■ Problem statement
With nothing added or dropped, output every record below exactly.
╭─ Dataset records
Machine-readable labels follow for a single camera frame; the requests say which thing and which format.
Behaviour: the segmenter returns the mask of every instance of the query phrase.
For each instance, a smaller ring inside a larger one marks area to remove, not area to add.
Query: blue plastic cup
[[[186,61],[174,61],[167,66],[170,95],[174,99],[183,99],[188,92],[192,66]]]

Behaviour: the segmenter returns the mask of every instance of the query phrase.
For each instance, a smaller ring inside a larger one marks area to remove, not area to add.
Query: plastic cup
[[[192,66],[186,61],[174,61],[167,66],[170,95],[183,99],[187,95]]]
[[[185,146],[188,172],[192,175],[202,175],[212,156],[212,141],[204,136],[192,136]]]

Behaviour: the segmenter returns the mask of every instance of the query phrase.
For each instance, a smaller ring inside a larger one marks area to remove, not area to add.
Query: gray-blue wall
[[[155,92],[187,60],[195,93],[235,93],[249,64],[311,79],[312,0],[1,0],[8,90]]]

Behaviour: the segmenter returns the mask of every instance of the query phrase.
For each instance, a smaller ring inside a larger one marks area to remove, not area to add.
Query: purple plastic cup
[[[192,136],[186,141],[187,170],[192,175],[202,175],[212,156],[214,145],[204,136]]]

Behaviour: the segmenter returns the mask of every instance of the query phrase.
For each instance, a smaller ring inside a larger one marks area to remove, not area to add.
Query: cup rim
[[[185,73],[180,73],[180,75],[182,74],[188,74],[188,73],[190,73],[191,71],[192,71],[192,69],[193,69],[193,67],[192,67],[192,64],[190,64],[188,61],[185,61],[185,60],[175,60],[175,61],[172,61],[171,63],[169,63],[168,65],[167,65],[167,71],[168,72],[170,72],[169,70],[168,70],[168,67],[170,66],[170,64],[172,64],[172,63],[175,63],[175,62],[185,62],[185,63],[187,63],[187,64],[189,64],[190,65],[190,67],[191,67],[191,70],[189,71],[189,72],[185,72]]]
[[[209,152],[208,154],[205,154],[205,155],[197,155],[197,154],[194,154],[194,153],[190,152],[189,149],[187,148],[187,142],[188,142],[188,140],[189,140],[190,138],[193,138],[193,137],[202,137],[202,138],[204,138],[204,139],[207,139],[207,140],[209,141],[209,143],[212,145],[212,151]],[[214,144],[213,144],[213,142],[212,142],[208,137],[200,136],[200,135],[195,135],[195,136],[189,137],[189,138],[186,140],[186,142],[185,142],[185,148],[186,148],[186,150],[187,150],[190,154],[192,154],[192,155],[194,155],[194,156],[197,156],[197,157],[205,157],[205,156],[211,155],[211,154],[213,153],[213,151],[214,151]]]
╰─
■ Problem solution
Machine-readable labels follow for a single camera frame; the requests say which thing and which format.
Behaviour: the segmenter returns the mask of every instance of the query phrase.
For each instance, a smaller ring inside a larger one marks area to remove, not area to add.
Query: blue plastic cup
[[[186,61],[174,61],[167,66],[170,95],[174,99],[183,99],[188,92],[192,66]]]

Behaviour: the segmenter returns the mask of every instance of the query phrase.
For each instance, a smaller ring inside a larger one marks area to remove, not area to add.
Query: plastic cup
[[[192,66],[186,61],[174,61],[167,66],[170,95],[183,99],[187,95]]]
[[[185,146],[188,172],[192,175],[202,175],[212,156],[212,141],[204,136],[192,136]]]

Behaviour: the segmenter returns the mask of every instance of the query phrase.
For each instance, a smaller ring inside a larger one marks area to remove, not area to add.
Query: gray-blue wall
[[[155,92],[187,60],[195,93],[235,93],[249,64],[311,79],[312,0],[1,0],[8,90]]]

Behaviour: the segmenter returns the mask of every instance of the query phrase.
For each instance, a smaller ring inside a larger one marks area to remove, not area to add.
Query: purple plastic cup
[[[192,136],[186,141],[187,170],[192,175],[202,175],[212,156],[214,145],[204,136]]]

Behaviour: the segmenter returns the mask of every instance of the query phrase.
For each instance, a smaller ring inside a larger one marks area to remove, not area to add.
Query: cup rim
[[[185,73],[180,73],[180,75],[182,74],[188,74],[188,73],[190,73],[191,71],[192,71],[192,69],[193,69],[193,67],[192,67],[192,64],[190,64],[188,61],[185,61],[185,60],[175,60],[175,61],[172,61],[171,63],[169,63],[168,65],[167,65],[167,71],[168,72],[170,72],[169,70],[168,70],[168,67],[170,66],[170,64],[172,64],[172,63],[175,63],[175,62],[185,62],[185,63],[187,63],[187,64],[189,64],[190,65],[190,67],[191,67],[191,70],[189,71],[189,72],[185,72]]]
[[[209,152],[208,154],[205,154],[205,155],[197,155],[197,154],[194,154],[194,153],[190,152],[189,149],[187,148],[187,142],[188,142],[188,140],[189,140],[190,138],[193,138],[193,137],[202,137],[202,138],[204,138],[204,139],[207,139],[207,140],[209,141],[209,143],[212,145],[212,151]],[[214,144],[213,144],[213,142],[212,142],[208,137],[200,136],[200,135],[195,135],[195,136],[189,137],[189,138],[186,140],[186,142],[185,142],[185,148],[186,148],[186,150],[187,150],[190,154],[192,154],[192,155],[194,155],[194,156],[197,156],[197,157],[205,157],[205,156],[211,155],[211,154],[213,153],[213,151],[214,151]]]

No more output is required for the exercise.